Interestingly, the fig is the third kind of tree mentioned by its name in the Bible, right after these other two trees (that is, that of life and the tree of knowledge of good and evil). But fig trees are actually almost everywhere. In Deuteronomy, the promised land is described as a land “of vines, fig trees, and pomegranates.” In the Song of Solomon, the fig tree gives its fruit early “in the year of love.” In the second book of Kings, the Assyrian commander offered every deserter from the army of Jerusalem “his own vine and fig tree.” It can be seen then that the fig tree, in the Bible, indicates prosperity. Having one’s own fig tree is, then, a signal of personal wealth and well-being. Then why would Jesus curse the fig tree, as we see is the case in the gospels of Matthew and Mark? Or why would the owner of a fig tree, as that of the parable, want to cut it down?

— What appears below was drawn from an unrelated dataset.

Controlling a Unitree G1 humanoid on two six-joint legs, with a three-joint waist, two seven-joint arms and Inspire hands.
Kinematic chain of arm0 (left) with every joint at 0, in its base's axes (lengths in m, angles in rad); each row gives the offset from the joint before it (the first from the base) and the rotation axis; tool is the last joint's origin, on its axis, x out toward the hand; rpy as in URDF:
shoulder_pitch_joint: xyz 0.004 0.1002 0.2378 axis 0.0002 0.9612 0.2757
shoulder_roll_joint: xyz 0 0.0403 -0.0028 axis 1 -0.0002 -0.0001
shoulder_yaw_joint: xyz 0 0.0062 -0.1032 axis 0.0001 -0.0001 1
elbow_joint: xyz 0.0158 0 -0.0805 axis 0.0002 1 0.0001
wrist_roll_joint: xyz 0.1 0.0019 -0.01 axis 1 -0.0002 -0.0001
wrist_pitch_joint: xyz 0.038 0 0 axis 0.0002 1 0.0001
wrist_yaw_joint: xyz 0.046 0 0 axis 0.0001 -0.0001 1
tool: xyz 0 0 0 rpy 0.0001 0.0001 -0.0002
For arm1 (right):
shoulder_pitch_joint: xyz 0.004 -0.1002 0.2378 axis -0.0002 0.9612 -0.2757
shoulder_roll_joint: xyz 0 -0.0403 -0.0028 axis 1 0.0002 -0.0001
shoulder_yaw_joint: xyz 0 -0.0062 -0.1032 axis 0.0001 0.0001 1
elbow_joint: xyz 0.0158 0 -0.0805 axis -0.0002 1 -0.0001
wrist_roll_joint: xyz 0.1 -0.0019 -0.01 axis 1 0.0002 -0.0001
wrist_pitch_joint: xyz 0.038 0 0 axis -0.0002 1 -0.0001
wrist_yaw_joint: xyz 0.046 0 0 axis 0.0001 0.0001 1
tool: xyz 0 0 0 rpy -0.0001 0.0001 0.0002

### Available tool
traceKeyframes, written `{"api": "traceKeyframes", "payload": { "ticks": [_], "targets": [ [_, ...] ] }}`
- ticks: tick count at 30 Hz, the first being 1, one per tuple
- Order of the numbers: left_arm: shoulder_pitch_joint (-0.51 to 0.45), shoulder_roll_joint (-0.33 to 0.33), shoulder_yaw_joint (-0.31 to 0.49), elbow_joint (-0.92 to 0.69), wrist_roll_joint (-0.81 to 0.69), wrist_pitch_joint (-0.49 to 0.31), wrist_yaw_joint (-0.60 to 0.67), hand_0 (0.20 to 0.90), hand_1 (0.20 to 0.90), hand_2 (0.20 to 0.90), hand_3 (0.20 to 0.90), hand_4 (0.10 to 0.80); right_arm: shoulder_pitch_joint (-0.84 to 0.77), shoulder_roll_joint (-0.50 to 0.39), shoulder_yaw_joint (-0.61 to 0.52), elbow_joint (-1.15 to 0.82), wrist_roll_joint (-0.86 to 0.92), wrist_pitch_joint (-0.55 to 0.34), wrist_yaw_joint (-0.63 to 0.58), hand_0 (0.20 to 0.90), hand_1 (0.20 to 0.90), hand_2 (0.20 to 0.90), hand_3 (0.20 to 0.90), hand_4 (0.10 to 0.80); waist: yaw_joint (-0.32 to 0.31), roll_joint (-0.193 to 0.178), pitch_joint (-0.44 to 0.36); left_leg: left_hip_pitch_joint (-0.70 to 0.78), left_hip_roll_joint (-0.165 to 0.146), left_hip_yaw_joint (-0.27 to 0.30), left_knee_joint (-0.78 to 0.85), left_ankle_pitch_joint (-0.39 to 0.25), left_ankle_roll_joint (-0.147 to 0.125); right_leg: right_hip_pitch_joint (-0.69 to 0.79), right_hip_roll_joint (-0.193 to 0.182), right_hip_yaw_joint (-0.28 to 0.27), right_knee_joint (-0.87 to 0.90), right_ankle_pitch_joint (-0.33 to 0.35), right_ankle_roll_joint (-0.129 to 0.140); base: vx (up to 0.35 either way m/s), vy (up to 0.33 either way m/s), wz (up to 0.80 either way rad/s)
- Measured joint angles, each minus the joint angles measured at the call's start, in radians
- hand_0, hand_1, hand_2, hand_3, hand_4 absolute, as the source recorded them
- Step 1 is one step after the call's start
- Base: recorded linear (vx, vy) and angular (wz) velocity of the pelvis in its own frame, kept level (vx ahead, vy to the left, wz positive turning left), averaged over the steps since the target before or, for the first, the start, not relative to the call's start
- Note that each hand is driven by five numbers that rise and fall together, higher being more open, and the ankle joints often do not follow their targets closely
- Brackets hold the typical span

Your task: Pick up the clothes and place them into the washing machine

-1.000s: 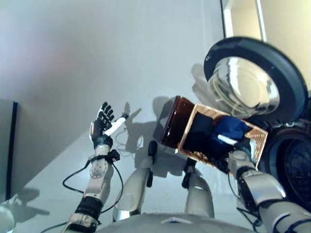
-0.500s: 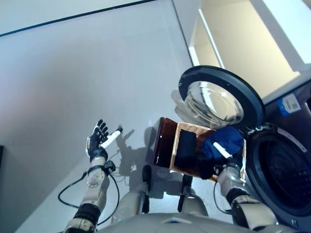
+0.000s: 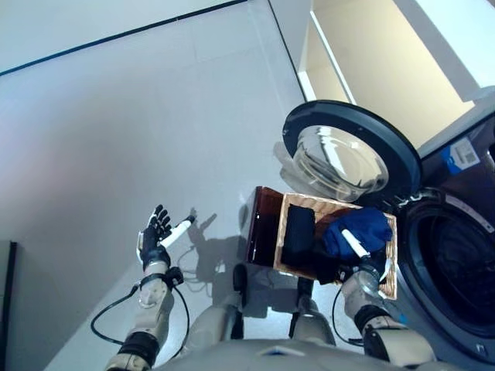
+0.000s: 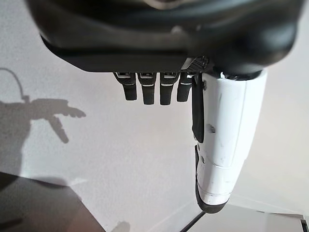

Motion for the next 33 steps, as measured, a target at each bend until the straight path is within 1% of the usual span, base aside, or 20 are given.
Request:
{"api": "traceKeyframes", "payload": {
  "ticks": [2,5,7,10,11,12,13,14,16,17,18,19,20,22,23,26,28,30,31,33],
  "targets": [
    [-0.001,-0.004,-0.001,0.000,0.000,-0.001,0.005,0.900,0.900,0.900,0.900,0.800,-0.001,0.002,-0.001,-0.002,0.028,-0.009,0.000,0.200,0.200,0.200,0.200,0.300,-0.001,0.010,0.003,-0.001,0.000,0.000,0.000,0.001,0.001,-0.001,0.000,0.000,0.000,0.000,0.000,-0.106,0.014,0.00],
    [-0.014,-0.006,-0.015,0.000,0.000,-0.008,0.022,0.900,0.900,0.900,0.900,0.800,-0.014,0.013,-0.005,-0.012,0.097,-0.063,0.000,0.200,0.200,0.200,0.200,0.300,-0.003,0.024,0.006,-0.044,0.000,0.001,0.014,0.004,0.005,-0.052,-0.002,0.003,0.024,-0.002,-0.002,-0.196,0.020,-0.01],
    [-0.051,-0.006,-0.040,0.000,-0.001,-0.008,0.027,0.900,0.900,0.900,0.900,0.800,-0.050,0.015,-0.023,-0.013,0.140,-0.087,-0.002,0.200,0.200,0.200,0.200,0.300,-0.003,0.040,0.042,-0.083,0.000,-0.001,0.048,0.005,0.008,-0.098,-0.005,0.010,0.072,-0.007,-0.003,-0.229,0.001,-0.01],
    [-0.109,-0.006,-0.040,-0.002,-0.006,-0.021,0.034,0.900,0.900,0.900,0.900,0.800,-0.111,0.040,-0.043,-0.049,0.188,-0.120,-0.006,0.200,0.200,0.200,0.200,0.300,-0.005,0.040,0.119,-0.139,0.000,-0.001,0.141,-0.027,0.007,-0.182,-0.006,0.035,0.203,-0.055,-0.006,-0.143,-0.004,-0.11],
    [-0.152,-0.003,-0.033,-0.008,-0.008,-0.030,0.043,0.900,0.900,0.900,0.900,0.800,-0.153,0.064,-0.054,-0.085,0.217,-0.156,-0.017,0.200,0.200,0.200,0.200,0.300,-0.014,0.032,0.163,-0.226,-0.002,0.001,0.283,-0.090,0.010,-0.281,-0.022,0.061,0.363,-0.129,-0.021,-0.093,0.010,0.02],
    [-0.167,-0.003,-0.033,-0.008,-0.010,-0.030,0.044,0.900,0.900,0.900,0.900,0.800,-0.165,0.072,-0.058,-0.098,0.228,-0.167,-0.022,0.200,0.200,0.200,0.200,0.300,-0.019,0.030,0.176,-0.252,-0.004,0.001,0.327,-0.110,0.007,-0.309,-0.025,0.066,0.412,-0.149,-0.022,-0.073,0.023,0.06],
    [-0.174,-0.002,-0.030,-0.013,-0.015,-0.031,0.046,0.900,0.900,0.900,0.900,0.800,-0.186,0.089,-0.067,-0.101,0.250,-0.189,-0.022,0.200,0.200,0.200,0.200,0.300,-0.025,0.020,0.191,-0.293,-0.006,0.002,0.404,-0.140,0.010,-0.354,-0.028,0.085,0.486,-0.180,-0.026,-0.022,0.006,-0.04],
    [-0.179,-0.003,-0.029,-0.013,-0.019,-0.031,0.047,0.900,0.900,0.900,0.900,0.800,-0.200,0.099,-0.079,-0.102,0.263,-0.198,-0.021,0.200,0.200,0.200,0.200,0.300,-0.026,0.016,0.211,-0.313,-0.001,0.006,0.456,-0.173,0.004,-0.374,-0.030,0.092,0.533,-0.204,-0.022,0.067,0.010,-0.11],
    [-0.163,-0.005,-0.026,-0.024,-0.021,-0.033,0.049,0.900,0.900,0.900,0.900,0.800,-0.213,0.115,-0.085,-0.139,0.305,-0.229,-0.019,0.200,0.200,0.200,0.200,0.300,-0.030,0.016,0.220,-0.366,0.008,0.003,0.549,-0.222,0.004,-0.418,-0.025,0.105,0.595,-0.233,-0.018,0.024,0.011,-0.14],
    [-0.155,-0.007,-0.025,-0.024,-0.023,-0.035,0.052,0.900,0.900,0.900,0.900,0.800,-0.218,0.121,-0.098,-0.149,0.321,-0.246,-0.020,0.200,0.200,0.200,0.200,0.300,-0.032,0.015,0.221,-0.386,0.005,-0.003,0.585,-0.223,0.006,-0.436,-0.017,0.115,0.616,-0.235,-0.020,-0.014,0.027,-0.15],
    [-0.150,-0.010,-0.023,-0.025,-0.027,-0.035,0.054,0.900,0.900,0.900,0.900,0.800,-0.223,0.125,-0.105,-0.155,0.341,-0.265,-0.021,0.200,0.200,0.200,0.200,0.300,-0.034,0.016,0.224,-0.406,0.013,-0.001,0.617,-0.246,0.010,-0.451,-0.017,0.116,0.637,-0.241,-0.022,-0.004,0.032,-0.14],
    [-0.147,-0.012,-0.023,-0.026,-0.028,-0.036,0.054,0.900,0.900,0.900,0.900,0.800,-0.222,0.124,-0.112,-0.161,0.350,-0.273,-0.021,0.200,0.200,0.200,0.200,0.300,-0.034,0.016,0.224,-0.415,0.015,-0.001,0.630,-0.252,0.010,-0.457,-0.016,0.118,0.643,-0.242,-0.022,0.096,0.035,-0.13],
    [-0.140,-0.013,-0.020,-0.027,-0.030,-0.038,0.054,0.900,0.900,0.900,0.900,0.800,-0.231,0.129,-0.134,-0.161,0.372,-0.291,-0.022,0.200,0.200,0.200,0.200,0.300,-0.032,0.013,0.225,-0.422,0.010,-0.003,0.653,-0.262,0.009,-0.468,-0.010,0.130,0.654,-0.245,-0.020,-0.001,0.041,-0.28],
    [-0.113,-0.013,-0.017,-0.029,-0.048,-0.043,0.055,0.900,0.900,0.900,0.900,0.800,-0.275,0.140,-0.176,-0.159,0.450,-0.333,-0.024,0.200,0.200,0.200,0.200,0.300,-0.026,0.009,0.227,-0.438,0.016,-0.002,0.709,-0.302,0.015,-0.487,0.010,0.166,0.676,-0.246,-0.019,-0.006,0.044,-0.54],
    [-0.107,-0.013,-0.012,-0.029,-0.051,-0.046,0.055,0.900,0.900,0.900,0.900,0.800,-0.285,0.140,-0.175,-0.160,0.459,-0.347,-0.021,0.200,0.200,0.200,0.200,0.300,-0.026,0.009,0.227,-0.446,0.016,-0.001,0.717,-0.309,0.015,-0.493,0.012,0.167,0.678,-0.245,-0.018,0.001,0.032,-0.38],
    [-0.107,-0.013,-0.006,-0.035,-0.066,-0.048,0.053,0.900,0.900,0.900,0.900,0.800,-0.319,0.139,-0.218,-0.159,0.508,-0.372,-0.024,0.200,0.200,0.200,0.200,0.300,-0.029,0.010,0.226,-0.468,0.015,0.008,0.739,-0.316,0.024,-0.518,0.013,0.180,0.693,-0.245,-0.018,0.013,0.049,-0.10],
    [-0.105,-0.013,-0.006,-0.035,-0.072,-0.048,0.052,0.900,0.900,0.900,0.900,0.800,-0.326,0.135,-0.220,-0.159,0.511,-0.374,-0.026,0.200,0.200,0.200,0.200,0.300,-0.025,0.012,0.225,-0.469,0.015,0.022,0.736,-0.314,0.026,-0.527,0.014,0.196,0.691,-0.242,-0.019,0.012,0.035,-0.13],
    [-0.103,-0.012,-0.006,-0.035,-0.082,-0.048,0.051,0.900,0.900,0.900,0.900,0.800,-0.330,0.135,-0.221,-0.153,0.517,-0.374,-0.026,0.200,0.200,0.200,0.200,0.300,-0.025,0.019,0.220,-0.469,0.014,0.026,0.736,-0.316,0.027,-0.528,0.013,0.199,0.689,-0.239,-0.022,-0.094,0.031,-0.07],
    [-0.104,-0.011,-0.007,-0.036,-0.084,-0.048,0.049,0.900,0.900,0.900,0.900,0.800,-0.339,0.131,-0.218,-0.134,0.523,-0.374,-0.027,0.200,0.200,0.200,0.200,0.300,-0.025,0.020,0.217,-0.468,0.014,0.030,0.735,-0.318,0.029,-0.529,0.013,0.202,0.688,-0.237,-0.013,-0.088,0.038,-0.07],
    [-0.104,-0.012,-0.011,-0.038,-0.085,-0.048,0.042,0.900,0.900,0.900,0.900,0.800,-0.340,0.123,-0.203,-0.114,0.523,-0.370,-0.028,0.200,0.200,0.200,0.200,0.300,-0.024,0.023,0.210,-0.468,0.011,0.031,0.734,-0.318,0.029,-0.534,0.013,0.209,0.687,-0.234,-0.008,0.119,0.028,-0.08]
  ]
}}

If a fig tree is a symbol of prosperity and personal wealth, a barren fig tree is then its antithesis. That much is clear. Jesus’ cursing of the barren fig tree has been read as an affirmation of Jesus’ divinity, which is expressed in his having dominion and authority over nature, sure, but there is another reading that follows this symbolism and relates it to a certain kind of wealth. If prosperity is conceived of as related to the abundance of fruits from the fig tree, spiritual prosperity is related to one’s own “good fruit,” that is, the good actions of the faithful. Just as Adam and Eve used the fig trees to cover their nudity (as they felt shame and embarrassment), when we don’t give any kind of spiritual fruit we are in fact left with nothing but “leaves,” a “barren” outward appearance that tries to “cover” the fact that we are not producing anything for God or our neighbor.